État espagnol : victoire de la droite, horizon de crise majeure
Par Lluís Rabell le Dimanche, 27 Novembre 2011 PDF Imprimer Envoyer

Attendue, la défaite du Parti socialiste (PSOE) n’a pas été pour autant moins cinglante. Le système électoral espagnol, très éloigné de la proportionnelle, projette des images déformées… qui conditionnent tout de même fortement la réalité !

En nombre de sièges, les élections générales du 20 novembre auront vu une « victoire historique » du Parti populaire (PP), la droite conservatrice de matrice franquiste. Le PP passe de 153 députés, obtenus lors des élections de 2008, à 186 sièges, une majorité absolue écrasante.

Certes, la droite a galvanisé et mobilisé son électorat traditionnel – qui entraîne indiscutablement aussi des couches populaires. Cependant, on est loin du raz-de-marée « bleu » : le PP progresse seulement d’un peu plus de 600 000 voix à l’échelle de toute l’Espagne. Non, le basculement à droite de la majorité parlementaire est dû à l’effondrement, sans appel et lourd de conséquences, du PSOE. En termes d’élus l’échec socialiste est cuisant : 169 sièges en 2008, 110 seulement en 2011. Mais c’est surtout lorsque l’on compare le nombre de voix recueillies, qu’il est possible de mesurer toute l’étendue du désastre : le PSOE vient de perdre plus de 4 millions de voix par rapport à la précédente échéance électorale !

Ainsi, la crise économique qui secoue toute l’Europe balaye un autre gouvernement. Cette fois-ci, social-libéral. Zapatero paye le prix de ses promesses non tenues et de son alignement sur les injonctions des marchés financiers et des institutions de l’Union européenne. Avec 5 millions de chômeurs, le marché immobilier ravagé et les banques soutenues par la manne d’argent public, les mesures d’austérité qui se sont succédé depuis mai 2010 (gel des pensions, réductions salariales dans la fonction publique, coupes budgétaires, contre-réforme des retraites…) n’ont fait que provoquer la désaffection de l’électorat de gauche, tandis que le pays s’installait dans la récession et que la situation sociale se dégradait à vue d’œil. Les deux « greniers » traditionnels de voix socialistes, l’Andalousie et la Catalogne, sont passés à droite. En Catalogne, décisive dans les deux victoires de Zapatero, les socialistes sont battus par la droite nationaliste (CiU), qui arrive en tête avec un discours mêlant les appels à la souveraineté catalane en matière fiscale… à des relents populistes contre l’immigration. Au printemps, CiU avait déjà ravi aux socialistes la mairie de Barcelone, fief de la gauche depuis plus de 30 ans, après avoir conquis aussi le gouvernement régional – que détenait la gauche plurielle. La Generalitat est désormais au premier rang des attaques néolibérales contre les services publics.

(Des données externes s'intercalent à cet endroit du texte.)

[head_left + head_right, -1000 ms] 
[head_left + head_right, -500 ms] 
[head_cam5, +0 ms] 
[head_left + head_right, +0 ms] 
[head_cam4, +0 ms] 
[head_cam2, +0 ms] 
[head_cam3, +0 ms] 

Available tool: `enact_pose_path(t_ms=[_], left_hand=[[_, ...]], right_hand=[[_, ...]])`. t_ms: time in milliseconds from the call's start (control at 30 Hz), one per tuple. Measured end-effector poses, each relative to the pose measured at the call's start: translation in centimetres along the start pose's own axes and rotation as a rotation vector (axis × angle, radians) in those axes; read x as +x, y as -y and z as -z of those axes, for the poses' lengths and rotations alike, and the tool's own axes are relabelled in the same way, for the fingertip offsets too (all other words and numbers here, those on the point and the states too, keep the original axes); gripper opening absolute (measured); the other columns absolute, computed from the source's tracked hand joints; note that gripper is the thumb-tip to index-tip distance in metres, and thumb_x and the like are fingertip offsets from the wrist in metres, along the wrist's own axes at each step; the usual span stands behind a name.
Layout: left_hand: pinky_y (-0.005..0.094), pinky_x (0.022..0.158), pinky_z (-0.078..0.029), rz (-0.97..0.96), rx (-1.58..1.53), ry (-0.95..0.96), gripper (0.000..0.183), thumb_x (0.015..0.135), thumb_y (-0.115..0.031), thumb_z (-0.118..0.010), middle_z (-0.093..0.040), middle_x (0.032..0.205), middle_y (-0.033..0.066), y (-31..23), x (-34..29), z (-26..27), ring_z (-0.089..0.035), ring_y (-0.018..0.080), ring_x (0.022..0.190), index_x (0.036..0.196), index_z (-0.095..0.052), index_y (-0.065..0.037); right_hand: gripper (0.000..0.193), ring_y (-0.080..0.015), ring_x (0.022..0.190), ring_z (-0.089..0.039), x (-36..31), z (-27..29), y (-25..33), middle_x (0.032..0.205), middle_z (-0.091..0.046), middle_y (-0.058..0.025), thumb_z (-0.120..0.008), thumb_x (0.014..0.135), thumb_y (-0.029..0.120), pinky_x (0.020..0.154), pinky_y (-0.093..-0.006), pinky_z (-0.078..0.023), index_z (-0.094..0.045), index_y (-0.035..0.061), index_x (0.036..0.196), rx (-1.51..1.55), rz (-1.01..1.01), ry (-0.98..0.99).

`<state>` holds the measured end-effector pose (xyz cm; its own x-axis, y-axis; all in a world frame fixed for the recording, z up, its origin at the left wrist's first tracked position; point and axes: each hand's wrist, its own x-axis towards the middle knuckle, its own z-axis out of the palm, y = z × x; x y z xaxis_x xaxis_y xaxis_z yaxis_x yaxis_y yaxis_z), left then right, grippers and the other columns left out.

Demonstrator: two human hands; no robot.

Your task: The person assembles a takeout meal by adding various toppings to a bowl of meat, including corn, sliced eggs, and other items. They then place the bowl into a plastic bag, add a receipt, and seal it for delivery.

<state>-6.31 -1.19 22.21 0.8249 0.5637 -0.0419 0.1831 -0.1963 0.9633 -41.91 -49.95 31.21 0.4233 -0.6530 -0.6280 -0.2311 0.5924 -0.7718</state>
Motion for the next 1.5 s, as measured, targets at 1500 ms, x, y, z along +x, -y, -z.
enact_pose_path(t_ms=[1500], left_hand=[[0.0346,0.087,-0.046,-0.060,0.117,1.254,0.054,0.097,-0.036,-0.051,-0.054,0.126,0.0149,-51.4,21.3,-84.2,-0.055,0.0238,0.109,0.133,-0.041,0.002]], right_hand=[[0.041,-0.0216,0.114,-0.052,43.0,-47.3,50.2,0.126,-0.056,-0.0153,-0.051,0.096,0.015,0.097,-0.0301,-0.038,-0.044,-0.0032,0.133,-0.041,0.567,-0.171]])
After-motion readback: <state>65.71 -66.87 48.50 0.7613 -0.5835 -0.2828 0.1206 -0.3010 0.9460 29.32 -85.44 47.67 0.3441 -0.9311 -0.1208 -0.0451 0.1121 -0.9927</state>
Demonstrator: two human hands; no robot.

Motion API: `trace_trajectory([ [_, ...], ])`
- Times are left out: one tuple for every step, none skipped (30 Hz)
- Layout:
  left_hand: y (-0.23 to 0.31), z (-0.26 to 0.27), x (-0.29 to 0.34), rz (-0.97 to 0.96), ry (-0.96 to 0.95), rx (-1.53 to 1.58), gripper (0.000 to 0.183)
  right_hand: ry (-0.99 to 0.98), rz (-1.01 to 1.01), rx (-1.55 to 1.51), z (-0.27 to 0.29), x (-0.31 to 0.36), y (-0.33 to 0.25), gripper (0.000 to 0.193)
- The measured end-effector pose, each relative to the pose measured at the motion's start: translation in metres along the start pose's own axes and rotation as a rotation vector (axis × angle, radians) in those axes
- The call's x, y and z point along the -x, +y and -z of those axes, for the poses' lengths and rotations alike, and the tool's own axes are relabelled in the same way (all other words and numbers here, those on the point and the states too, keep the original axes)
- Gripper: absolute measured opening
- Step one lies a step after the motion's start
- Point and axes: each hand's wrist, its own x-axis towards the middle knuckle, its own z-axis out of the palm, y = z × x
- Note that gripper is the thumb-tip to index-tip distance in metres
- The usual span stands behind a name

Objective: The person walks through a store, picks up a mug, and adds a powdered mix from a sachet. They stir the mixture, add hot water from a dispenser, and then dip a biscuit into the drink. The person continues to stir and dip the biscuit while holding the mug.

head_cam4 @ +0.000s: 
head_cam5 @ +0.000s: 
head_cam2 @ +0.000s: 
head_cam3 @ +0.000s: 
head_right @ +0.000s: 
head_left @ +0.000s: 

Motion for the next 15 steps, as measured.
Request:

Izquierda Unida (IU), coalition autour du PC, fait un important bond électoral, passant de deux à onze députés, avec une progression nette de plus de 700 000 voix. Avec un discours critique et antilibéral, IU recueille une partie des voix socialistes (néanmoins, une autre partie, notable surtout à Madrid, glisse vers des options droitières). L’impact du mouvement des IndignéEs a favorisé également la remontée d’IU, qui apparaît ainsi comme le « vote utile » à la gauche du PSOE. La tentative de lancer un projet « vert », inspiré par l’exemple d’Europe Écologie, a fait long feu. Mais la pression du « vote utile » s’est fait également sentir parmi les secteurs auxquels s’adressait la candidature « Anticapitalistes », promue, aux côtés d’autres forces et activistes, par l’organisation de la ive Internationale dans l’État espagnol. Une campagne osée, appelant à la désobéissance et ponctuée d’occupations symboliques de banques, Bourses et sièges ministériaux – ce qui a coûté une inculpation judiciaire à notre tête de liste pour Barcelone, Esther Vivas1 –, a permis cependant de populariser un programme alternatif et de réaliser une sensible percée militante. « Anticapitalistes » a rassemblé près de 25 000 voix dans les quelques provinces où la candidature a pu se présenter, surmontant les restrictions imposées par la loi électorale.

Victoire, donc, d’une droite appelée à redoubler d’attaques antisociales. Pourtant, ces dernières semaines ont vu d’importantes mobilisations de l’école publique à Madrid, une grève générale des universités à Barcelone… Sur le plan électoral, Amaiur, la candidature de la gauche indépendantiste basque, fait irruption avec un groupe au Parlement espagnol. De son côté, le mouvement du 15-M n’a pas dit son dernier mot. Au rythme saccadé de la crise internationale, un scénario d’intenses conflits sociaux et politiques se profile à l’horizon. La nouvelle configuration d’une gauche de combat sera, plus que jamais, à l’ordre du jour.